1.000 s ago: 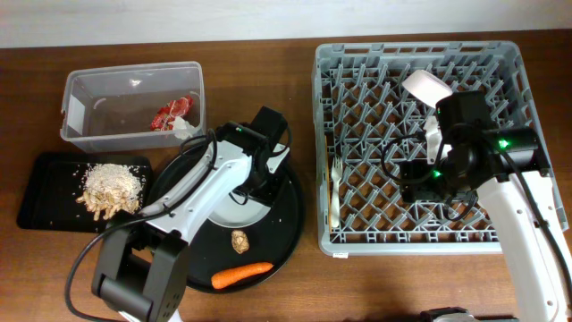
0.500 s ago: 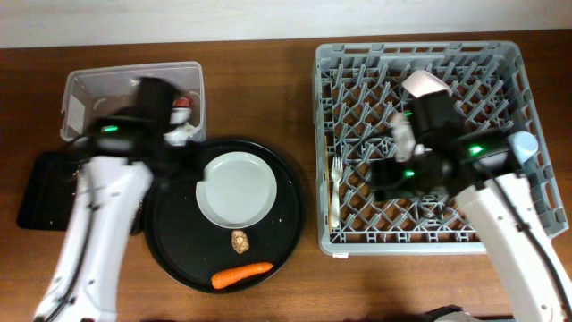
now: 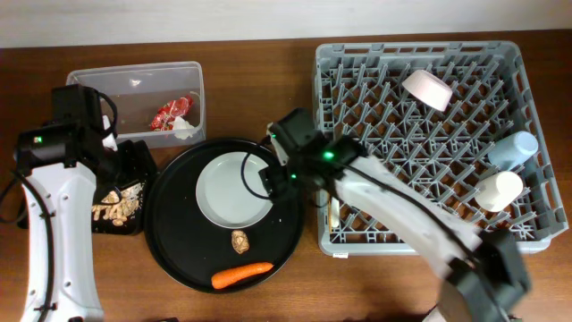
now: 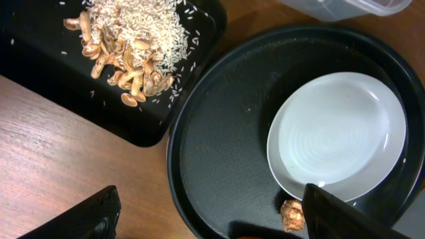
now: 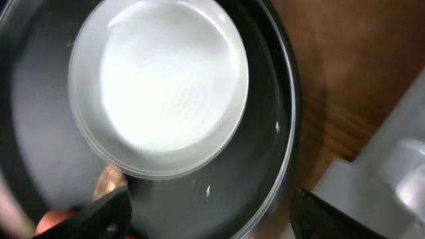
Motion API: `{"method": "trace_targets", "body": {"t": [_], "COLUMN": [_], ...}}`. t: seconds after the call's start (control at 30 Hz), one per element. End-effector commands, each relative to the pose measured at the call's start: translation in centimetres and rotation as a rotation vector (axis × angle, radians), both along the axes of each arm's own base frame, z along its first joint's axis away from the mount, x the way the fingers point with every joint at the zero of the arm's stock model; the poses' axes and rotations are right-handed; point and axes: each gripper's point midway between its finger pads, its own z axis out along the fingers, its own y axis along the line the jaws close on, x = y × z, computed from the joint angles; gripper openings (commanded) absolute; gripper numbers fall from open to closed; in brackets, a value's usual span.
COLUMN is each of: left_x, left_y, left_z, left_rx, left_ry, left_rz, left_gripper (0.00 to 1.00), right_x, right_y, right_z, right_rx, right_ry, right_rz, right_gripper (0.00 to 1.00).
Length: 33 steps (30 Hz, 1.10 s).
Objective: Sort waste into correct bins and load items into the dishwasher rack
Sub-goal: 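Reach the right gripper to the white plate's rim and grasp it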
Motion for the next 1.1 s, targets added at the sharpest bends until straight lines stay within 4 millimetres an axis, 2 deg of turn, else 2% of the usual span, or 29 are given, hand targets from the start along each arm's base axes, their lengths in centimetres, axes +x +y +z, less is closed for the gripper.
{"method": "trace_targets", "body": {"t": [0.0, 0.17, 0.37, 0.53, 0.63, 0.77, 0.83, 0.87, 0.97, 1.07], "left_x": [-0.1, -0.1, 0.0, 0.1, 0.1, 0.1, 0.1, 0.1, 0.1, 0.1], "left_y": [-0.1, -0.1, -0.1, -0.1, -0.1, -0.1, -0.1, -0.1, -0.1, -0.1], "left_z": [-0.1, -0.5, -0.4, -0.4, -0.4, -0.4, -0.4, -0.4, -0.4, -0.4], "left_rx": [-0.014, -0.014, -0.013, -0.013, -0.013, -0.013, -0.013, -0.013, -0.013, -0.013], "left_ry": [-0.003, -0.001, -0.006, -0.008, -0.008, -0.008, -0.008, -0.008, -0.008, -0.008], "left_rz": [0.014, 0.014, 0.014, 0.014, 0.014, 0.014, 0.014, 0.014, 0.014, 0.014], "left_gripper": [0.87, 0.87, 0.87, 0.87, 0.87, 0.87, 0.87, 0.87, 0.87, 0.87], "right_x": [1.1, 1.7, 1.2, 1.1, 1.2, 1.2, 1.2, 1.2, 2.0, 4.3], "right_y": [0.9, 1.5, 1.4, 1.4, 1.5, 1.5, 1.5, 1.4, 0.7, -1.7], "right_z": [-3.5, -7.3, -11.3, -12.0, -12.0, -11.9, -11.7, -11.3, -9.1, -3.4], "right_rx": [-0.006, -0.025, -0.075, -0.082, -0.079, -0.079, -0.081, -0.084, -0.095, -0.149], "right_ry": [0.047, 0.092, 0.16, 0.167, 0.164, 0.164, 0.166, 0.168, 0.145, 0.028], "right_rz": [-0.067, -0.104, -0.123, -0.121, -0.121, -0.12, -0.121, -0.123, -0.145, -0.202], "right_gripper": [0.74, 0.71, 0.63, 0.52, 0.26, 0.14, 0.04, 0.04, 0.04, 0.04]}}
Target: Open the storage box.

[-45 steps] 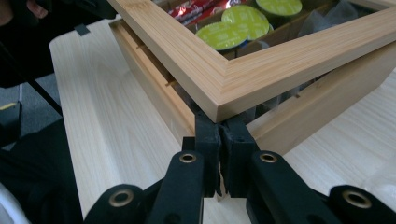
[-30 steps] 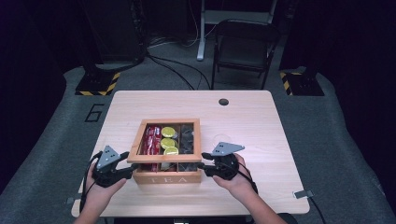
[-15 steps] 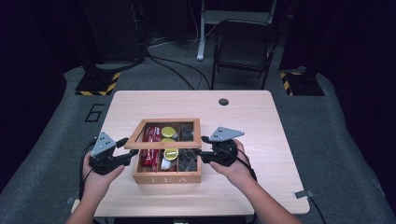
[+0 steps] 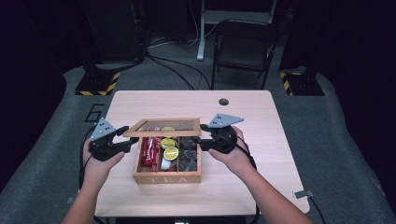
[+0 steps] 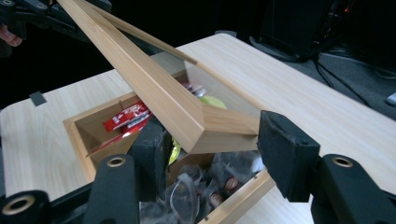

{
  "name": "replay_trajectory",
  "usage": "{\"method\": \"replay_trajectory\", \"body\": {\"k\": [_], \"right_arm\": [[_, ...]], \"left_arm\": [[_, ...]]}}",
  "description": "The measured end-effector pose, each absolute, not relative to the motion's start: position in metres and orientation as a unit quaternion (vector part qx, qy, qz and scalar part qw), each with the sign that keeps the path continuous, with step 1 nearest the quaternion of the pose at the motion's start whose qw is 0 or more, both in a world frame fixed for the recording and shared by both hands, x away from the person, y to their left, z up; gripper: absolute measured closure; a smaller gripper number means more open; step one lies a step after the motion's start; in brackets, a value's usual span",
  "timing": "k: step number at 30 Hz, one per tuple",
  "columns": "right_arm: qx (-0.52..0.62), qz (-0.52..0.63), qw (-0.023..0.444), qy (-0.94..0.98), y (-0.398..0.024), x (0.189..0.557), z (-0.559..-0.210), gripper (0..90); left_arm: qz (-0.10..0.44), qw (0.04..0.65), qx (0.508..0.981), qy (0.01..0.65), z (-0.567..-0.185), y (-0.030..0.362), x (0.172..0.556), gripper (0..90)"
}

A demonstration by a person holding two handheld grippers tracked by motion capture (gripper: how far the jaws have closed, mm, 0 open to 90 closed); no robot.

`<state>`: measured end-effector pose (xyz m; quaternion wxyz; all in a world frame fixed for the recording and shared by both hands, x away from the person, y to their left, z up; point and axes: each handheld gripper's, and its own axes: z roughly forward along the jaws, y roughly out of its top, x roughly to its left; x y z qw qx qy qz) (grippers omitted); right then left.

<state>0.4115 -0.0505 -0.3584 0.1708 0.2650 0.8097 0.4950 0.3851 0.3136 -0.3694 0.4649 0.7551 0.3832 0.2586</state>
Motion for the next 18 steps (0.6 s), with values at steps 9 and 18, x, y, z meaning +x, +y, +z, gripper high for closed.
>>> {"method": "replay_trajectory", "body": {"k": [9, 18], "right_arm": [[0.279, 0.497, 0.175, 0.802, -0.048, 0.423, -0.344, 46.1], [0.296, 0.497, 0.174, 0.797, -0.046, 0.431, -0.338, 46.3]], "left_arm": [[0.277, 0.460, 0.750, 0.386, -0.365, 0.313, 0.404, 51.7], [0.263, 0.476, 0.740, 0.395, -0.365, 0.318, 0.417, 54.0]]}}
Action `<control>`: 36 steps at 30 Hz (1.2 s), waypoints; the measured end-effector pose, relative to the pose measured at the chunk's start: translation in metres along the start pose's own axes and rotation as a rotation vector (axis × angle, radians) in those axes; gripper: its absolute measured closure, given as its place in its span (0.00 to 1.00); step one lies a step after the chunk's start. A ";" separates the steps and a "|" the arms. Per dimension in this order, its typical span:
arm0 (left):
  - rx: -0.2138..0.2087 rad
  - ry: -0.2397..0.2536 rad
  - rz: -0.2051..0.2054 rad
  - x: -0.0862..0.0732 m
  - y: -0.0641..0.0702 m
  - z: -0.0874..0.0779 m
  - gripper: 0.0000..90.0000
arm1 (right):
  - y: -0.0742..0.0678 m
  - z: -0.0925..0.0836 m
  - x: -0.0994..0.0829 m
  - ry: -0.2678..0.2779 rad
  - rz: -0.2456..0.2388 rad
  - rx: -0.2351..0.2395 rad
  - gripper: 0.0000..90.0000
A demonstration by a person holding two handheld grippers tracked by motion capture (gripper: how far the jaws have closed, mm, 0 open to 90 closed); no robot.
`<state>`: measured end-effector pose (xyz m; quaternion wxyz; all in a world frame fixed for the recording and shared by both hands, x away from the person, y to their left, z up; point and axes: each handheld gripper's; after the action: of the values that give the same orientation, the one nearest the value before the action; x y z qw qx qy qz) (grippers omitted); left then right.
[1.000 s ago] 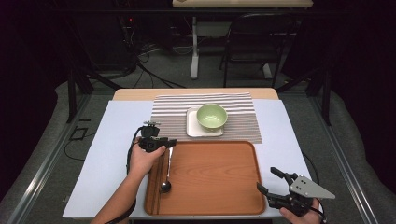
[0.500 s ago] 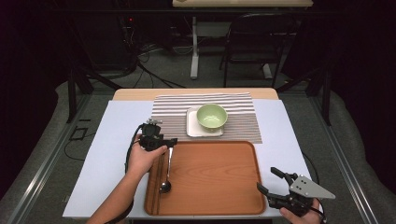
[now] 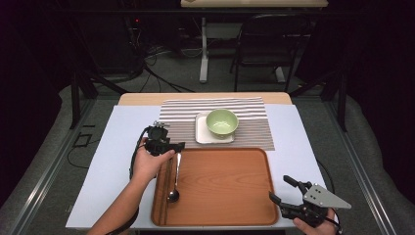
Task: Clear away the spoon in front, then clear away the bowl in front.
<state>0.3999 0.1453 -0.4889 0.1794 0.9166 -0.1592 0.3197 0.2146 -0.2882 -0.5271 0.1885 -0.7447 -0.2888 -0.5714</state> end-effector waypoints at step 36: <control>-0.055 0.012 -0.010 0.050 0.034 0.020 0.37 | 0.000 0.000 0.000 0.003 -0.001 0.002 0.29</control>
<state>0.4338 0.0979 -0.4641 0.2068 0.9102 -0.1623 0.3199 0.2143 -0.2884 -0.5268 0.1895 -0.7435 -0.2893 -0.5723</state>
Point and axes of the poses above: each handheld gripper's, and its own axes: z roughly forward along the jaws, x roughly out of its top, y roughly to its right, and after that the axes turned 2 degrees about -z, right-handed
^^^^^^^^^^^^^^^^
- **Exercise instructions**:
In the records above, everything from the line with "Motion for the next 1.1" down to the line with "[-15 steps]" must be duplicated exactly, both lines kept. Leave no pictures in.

- **Task answer**:
Motion for the next 1.1 s, targets added at the sharpest bends until straight lines stay within 4 millimetres an axis, 2 deg of turn, else 2% of the usual span, or 29 are given, hand targets from the start along each arm's base axes, their lengths in centimetres, axes +x +y +z, less is closed for the gripper.
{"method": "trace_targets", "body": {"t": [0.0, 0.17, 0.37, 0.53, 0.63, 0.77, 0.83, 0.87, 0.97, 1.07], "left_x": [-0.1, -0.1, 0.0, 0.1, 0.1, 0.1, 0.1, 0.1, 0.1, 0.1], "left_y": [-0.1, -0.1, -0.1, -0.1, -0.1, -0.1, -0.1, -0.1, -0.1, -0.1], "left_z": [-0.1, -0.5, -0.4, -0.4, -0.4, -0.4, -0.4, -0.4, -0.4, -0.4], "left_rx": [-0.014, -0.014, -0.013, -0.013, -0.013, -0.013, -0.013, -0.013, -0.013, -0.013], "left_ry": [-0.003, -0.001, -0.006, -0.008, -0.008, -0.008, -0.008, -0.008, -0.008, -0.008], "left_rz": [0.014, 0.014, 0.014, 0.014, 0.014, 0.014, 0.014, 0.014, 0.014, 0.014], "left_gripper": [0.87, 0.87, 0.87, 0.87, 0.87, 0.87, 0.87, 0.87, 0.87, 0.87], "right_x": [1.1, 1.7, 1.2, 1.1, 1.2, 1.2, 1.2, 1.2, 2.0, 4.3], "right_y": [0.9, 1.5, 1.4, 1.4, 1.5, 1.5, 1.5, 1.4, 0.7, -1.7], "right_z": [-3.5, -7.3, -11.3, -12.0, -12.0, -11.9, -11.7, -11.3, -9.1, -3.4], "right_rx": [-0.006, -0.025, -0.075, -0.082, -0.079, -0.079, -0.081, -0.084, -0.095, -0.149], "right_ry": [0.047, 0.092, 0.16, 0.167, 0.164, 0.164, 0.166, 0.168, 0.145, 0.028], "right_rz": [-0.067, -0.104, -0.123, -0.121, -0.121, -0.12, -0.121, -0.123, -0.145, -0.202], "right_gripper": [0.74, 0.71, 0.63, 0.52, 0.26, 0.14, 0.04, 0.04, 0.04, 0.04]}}
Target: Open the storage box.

[-45 steps] 
[-30 steps] 
[-15 steps] 

This output requires nothing further.